§ **PROBLEM DESCRIPTION**:
Copy out the entries below exactly as they stand, but only from the line containing "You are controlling" through the line containing "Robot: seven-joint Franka".

(SUPPLIED RECORDS Opens)

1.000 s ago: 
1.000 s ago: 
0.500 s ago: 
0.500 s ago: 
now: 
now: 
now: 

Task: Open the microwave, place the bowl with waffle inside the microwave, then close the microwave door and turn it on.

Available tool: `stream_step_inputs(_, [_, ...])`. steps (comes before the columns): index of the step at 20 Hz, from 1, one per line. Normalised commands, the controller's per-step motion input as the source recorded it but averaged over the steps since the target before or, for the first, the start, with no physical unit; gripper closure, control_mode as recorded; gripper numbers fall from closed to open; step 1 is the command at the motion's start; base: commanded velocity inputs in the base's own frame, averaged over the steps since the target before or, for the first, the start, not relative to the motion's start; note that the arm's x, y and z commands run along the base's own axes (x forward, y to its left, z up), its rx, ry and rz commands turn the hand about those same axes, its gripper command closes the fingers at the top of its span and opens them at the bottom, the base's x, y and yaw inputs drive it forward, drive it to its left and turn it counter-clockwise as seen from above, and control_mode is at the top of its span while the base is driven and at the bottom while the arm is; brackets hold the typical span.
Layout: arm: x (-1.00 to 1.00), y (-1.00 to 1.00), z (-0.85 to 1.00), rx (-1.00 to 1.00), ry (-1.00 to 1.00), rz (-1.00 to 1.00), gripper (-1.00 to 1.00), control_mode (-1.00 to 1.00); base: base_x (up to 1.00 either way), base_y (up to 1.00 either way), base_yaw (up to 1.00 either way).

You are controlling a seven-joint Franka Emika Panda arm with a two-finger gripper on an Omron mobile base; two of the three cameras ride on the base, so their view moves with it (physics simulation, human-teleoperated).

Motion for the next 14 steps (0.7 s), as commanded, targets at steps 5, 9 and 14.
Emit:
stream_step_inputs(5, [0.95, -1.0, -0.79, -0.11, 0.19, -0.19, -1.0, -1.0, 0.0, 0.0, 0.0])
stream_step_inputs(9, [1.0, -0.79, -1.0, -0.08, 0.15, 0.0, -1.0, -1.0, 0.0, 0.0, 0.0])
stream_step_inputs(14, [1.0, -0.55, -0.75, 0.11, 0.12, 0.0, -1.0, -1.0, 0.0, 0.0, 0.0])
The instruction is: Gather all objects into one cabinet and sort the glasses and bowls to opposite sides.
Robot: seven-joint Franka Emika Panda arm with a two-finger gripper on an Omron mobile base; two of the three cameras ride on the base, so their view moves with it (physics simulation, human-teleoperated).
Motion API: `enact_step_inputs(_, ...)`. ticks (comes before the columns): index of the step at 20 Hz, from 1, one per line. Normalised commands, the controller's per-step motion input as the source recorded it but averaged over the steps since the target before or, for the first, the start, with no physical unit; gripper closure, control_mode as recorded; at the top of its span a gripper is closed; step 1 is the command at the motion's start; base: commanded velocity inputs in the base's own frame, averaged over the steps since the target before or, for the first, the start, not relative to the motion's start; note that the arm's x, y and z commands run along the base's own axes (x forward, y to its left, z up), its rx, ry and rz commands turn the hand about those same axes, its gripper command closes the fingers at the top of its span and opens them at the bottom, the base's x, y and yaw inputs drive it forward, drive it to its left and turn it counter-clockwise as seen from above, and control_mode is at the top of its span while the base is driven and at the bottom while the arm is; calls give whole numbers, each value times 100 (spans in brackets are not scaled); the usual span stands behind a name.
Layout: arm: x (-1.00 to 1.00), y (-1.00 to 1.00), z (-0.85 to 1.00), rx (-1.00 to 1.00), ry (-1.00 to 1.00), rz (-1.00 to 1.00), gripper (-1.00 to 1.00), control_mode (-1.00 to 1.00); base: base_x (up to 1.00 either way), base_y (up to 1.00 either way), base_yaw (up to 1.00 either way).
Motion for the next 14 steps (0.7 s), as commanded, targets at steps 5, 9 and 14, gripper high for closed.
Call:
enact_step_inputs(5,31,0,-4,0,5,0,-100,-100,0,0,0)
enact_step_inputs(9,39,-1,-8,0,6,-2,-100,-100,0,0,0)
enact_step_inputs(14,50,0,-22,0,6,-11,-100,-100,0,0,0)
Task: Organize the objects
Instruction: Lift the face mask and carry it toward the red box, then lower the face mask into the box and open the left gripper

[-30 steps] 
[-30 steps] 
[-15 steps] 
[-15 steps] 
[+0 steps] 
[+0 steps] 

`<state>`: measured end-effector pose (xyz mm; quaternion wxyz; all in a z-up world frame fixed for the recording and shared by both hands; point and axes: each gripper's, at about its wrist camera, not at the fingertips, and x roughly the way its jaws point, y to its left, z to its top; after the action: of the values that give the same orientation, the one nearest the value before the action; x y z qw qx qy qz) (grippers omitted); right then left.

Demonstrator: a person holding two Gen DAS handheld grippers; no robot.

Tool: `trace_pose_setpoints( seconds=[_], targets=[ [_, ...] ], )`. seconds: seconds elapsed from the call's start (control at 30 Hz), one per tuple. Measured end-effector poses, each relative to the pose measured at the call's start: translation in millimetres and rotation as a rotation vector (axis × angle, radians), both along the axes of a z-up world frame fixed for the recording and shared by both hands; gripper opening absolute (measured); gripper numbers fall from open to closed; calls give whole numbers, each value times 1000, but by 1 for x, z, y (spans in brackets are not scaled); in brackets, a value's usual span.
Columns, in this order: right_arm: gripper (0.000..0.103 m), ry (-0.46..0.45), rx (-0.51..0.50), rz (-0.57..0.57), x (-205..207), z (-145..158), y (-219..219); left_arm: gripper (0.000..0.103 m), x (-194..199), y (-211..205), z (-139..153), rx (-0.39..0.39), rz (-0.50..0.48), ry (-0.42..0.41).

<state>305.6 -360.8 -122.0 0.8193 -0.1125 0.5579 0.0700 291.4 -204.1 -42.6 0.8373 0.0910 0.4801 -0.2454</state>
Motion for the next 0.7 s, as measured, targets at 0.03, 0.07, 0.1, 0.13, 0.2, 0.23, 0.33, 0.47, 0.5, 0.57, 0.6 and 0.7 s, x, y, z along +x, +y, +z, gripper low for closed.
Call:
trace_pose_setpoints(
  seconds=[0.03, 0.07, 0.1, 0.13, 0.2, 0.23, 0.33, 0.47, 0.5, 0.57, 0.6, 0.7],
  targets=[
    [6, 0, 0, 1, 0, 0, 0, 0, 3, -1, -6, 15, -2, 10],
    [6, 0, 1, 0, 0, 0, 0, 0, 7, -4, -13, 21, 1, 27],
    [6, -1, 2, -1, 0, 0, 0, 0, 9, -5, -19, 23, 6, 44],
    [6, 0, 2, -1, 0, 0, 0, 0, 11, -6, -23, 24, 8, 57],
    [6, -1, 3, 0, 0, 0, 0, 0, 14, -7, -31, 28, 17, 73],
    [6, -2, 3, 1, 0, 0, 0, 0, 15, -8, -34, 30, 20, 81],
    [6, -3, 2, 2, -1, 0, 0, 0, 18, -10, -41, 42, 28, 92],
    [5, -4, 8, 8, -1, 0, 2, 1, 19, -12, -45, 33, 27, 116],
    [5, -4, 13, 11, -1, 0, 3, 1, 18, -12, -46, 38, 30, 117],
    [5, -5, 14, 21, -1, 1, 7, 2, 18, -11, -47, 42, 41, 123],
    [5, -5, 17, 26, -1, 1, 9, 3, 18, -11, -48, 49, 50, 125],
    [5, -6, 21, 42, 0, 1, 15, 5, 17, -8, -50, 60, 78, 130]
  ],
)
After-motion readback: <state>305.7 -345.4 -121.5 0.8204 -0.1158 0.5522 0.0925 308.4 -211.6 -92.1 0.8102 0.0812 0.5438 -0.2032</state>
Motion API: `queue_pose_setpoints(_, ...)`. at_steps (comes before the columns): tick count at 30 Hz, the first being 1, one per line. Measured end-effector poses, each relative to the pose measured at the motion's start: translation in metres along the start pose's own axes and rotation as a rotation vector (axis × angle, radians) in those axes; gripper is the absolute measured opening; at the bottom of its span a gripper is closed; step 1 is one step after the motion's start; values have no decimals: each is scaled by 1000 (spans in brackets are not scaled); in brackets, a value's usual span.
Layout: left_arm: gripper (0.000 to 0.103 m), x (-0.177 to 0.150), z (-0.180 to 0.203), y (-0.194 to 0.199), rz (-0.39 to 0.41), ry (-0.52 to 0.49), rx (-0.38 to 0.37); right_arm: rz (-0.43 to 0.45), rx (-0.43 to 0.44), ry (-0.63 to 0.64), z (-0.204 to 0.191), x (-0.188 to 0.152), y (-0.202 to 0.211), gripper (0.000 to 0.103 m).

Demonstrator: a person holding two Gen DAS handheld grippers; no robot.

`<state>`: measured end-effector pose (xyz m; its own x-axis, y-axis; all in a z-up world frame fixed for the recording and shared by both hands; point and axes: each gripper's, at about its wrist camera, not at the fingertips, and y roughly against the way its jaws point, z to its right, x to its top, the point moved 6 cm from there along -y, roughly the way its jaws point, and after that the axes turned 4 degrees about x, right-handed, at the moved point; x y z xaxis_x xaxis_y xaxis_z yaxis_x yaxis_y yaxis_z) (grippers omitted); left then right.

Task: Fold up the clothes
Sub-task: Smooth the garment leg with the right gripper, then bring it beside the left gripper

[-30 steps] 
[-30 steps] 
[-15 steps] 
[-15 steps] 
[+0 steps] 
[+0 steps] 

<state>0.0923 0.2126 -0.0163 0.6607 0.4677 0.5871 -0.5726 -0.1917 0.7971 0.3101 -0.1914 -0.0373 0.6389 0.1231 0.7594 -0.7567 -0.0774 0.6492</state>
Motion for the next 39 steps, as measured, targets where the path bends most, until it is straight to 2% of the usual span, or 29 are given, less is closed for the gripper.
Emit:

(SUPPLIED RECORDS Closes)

§ **SOLUTION FOR THIS PROBLEM**:
You are controlling a seven-joint Franka Emika Panda arm with a two-finger gripper on an Omron mobile base; two of the three cameras ride on the base, so their view moves with it (physics simulation, human-teleoperated).

Motion for the next 14 steps (0.7 s), as commanded, targets at steps 5, 9 and 14.
Emit:
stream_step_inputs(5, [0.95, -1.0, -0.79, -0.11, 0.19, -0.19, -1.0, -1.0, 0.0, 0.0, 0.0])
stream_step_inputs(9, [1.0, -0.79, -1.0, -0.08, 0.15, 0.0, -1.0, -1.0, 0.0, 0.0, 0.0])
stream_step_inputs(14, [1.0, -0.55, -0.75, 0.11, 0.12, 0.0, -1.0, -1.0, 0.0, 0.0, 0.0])
The instruction is: Gather all objects into one cabinet and sort the glasses and bowls to opposite sides.
Robot: seven-joint Franka Emika Panda arm with a two-finger gripper on an Omron mobile base; two of the three cameras ride on the base, so their view moves with it (physics simulation, human-teleoperated).

Further output is not needed for this exercise.